*Problem description:*
Track down every line below that holds "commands" and copy it.
-- Opening Marker --
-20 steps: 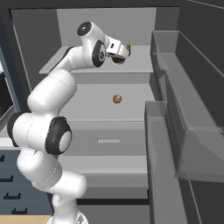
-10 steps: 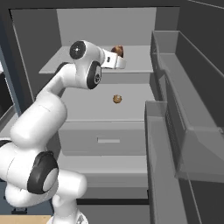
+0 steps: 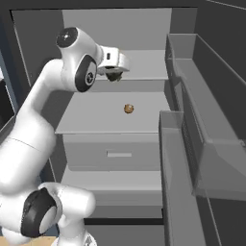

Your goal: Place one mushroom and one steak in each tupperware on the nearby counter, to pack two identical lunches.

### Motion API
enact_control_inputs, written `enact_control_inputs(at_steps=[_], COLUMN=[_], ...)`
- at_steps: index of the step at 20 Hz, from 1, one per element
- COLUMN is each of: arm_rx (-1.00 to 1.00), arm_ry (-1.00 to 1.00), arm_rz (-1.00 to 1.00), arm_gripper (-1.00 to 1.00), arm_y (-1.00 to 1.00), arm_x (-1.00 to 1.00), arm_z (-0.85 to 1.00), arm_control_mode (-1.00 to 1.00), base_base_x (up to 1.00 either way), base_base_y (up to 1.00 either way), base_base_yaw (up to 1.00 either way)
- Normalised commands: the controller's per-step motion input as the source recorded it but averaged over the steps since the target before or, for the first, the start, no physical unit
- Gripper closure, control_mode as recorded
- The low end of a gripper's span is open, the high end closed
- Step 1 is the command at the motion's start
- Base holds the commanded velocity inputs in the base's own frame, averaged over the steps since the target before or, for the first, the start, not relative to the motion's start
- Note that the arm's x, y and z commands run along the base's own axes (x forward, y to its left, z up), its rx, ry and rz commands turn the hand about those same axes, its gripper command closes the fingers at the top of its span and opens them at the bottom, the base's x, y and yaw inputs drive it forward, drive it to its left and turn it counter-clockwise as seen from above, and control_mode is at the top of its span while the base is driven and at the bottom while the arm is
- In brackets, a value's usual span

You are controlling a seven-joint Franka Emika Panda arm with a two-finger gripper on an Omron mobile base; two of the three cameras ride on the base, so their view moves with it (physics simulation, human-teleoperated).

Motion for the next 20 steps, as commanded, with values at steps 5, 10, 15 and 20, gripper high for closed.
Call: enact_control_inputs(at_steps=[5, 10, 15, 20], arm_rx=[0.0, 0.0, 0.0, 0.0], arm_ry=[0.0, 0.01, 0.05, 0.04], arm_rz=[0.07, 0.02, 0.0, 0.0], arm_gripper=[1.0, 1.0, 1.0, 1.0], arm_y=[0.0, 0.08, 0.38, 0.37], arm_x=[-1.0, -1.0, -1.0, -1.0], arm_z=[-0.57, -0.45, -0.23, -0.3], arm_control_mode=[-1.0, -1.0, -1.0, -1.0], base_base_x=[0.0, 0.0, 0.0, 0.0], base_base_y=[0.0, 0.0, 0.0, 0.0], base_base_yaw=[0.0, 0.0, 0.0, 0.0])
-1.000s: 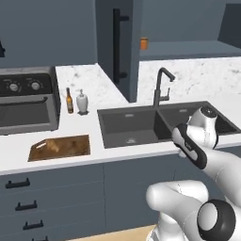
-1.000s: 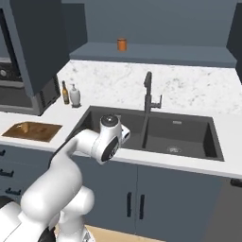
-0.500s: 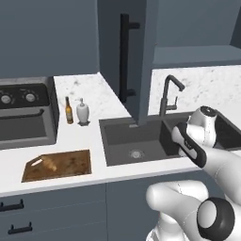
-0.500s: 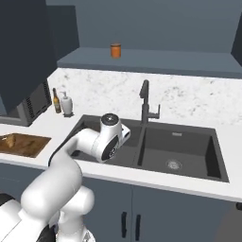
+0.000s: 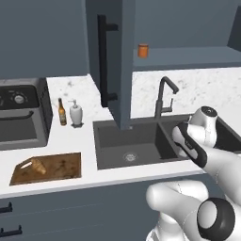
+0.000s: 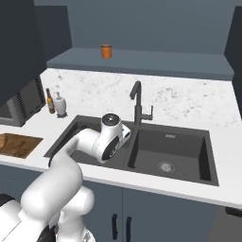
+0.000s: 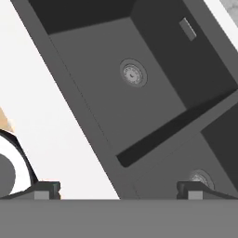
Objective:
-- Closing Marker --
*Task answer:*
- Normalised commands: the controller's per-step motion input as the source recorded it but averaged over the steps since the target before or, for the first, the start, no physical unit
- Note that the arm's x, y and z commands run along the base's own axes (x forward, y to its left, z up), its rx, ry and rz commands turn the hand about those same axes, its gripper command closes the fingers at the top of its span and opens them at the bottom, the base's x, y and yaw inputs drive it forward, drive it to its left and turn it counter-clockwise as seen from above, and control_mode is at the top of its span while the base is driven and at the bottom while the arm is

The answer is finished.